Closed-Form Solutions for a Circular Tunnel in Elastic-Brittle-Plastic Ground with the Original and Generalized Hoek

Closed-Form Solutions for a Circular Tunnel in Elastic-Brittle-Plastic Ground with the Original and Generalized Hoek–Brown Failure Criteria

Chen, Ran / Tonon, Fulvio

Abstract

Abstract The paper presents a closed-form solution for the convergence curve of a circular tunnel in an elasto-brittle-plastic rock mass with both the Hoek–Brown and generalized Hoek–Brown failure criteria, and a linear flow rule, i.e., the ratio between the minor and major plastic strain increments is constant. The improvement over the original solution of Brown et al. (J Geotech Eng ASCE 109(1):15–39, 1983) consists of taking into account the elastic strain variation in the plastic annulus, which was assumed to be fixed in the original solution by Brown et al.
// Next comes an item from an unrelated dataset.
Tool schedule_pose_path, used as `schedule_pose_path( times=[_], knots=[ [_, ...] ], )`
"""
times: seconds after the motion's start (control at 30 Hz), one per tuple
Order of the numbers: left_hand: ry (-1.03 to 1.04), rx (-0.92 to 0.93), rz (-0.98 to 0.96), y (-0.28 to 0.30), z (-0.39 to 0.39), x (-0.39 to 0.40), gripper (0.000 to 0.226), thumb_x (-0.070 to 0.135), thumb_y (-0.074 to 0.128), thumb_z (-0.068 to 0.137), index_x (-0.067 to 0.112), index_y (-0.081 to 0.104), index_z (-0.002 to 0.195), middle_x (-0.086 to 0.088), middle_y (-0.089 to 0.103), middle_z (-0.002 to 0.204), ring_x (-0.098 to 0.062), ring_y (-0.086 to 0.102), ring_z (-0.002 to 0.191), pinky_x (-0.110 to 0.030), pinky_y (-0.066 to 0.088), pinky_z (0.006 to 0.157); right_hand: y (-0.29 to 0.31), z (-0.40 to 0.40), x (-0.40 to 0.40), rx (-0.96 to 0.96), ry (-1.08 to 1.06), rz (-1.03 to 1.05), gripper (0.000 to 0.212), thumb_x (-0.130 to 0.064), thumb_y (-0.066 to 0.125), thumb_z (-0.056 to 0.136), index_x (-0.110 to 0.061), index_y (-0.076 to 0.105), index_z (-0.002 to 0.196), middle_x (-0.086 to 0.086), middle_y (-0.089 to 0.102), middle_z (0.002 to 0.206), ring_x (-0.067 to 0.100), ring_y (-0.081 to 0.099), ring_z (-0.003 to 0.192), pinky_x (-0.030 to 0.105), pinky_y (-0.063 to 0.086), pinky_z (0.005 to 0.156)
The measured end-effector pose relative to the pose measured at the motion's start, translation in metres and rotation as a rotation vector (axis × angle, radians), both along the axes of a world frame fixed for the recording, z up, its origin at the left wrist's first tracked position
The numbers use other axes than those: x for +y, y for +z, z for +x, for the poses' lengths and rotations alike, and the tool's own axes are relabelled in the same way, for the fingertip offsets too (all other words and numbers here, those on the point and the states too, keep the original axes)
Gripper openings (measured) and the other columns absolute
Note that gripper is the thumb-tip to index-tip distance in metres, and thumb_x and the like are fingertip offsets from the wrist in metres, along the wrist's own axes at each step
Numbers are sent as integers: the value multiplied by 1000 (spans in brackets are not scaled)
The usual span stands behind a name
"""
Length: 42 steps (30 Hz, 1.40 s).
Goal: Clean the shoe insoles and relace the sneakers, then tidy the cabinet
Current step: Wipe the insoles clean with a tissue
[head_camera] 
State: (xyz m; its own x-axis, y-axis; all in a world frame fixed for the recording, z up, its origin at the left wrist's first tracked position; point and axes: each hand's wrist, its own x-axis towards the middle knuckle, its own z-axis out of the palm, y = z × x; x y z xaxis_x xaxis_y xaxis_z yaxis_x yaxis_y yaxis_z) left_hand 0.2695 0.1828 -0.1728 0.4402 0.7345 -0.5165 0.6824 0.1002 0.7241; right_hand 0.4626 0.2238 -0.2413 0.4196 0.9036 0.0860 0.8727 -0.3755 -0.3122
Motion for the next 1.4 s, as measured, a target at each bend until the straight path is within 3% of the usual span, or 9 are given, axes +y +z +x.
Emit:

The improvement over Carranza-Torres’ solution (Int J Rock Mech Min Sci 41(Suppl 1):629–639, 2004) consists of providing a closed-form solution, rather than resorting to numerical integration of an ordinary differential equation. The presented solution, by rigorously following the theory of plasticity, takes into account that the elastic strain components change with radial and circumferential stress changes within the plastic annulus. For the original Hoek–Brown failure criterion, disregarding the elastic strain change leads to underestimate the convergence by up to 55%. For a rock mass failing according to the generalized Hoek–Brown failure criterion, using the original failure criterion leads to a high probability (97%) of underestimating the convergence by up to 100%. As a consequence, the onset or degree of squeezing may be underestimated, and the loading on the support/reinforcement calculated with the convergence/confinement method may be largely underestimated.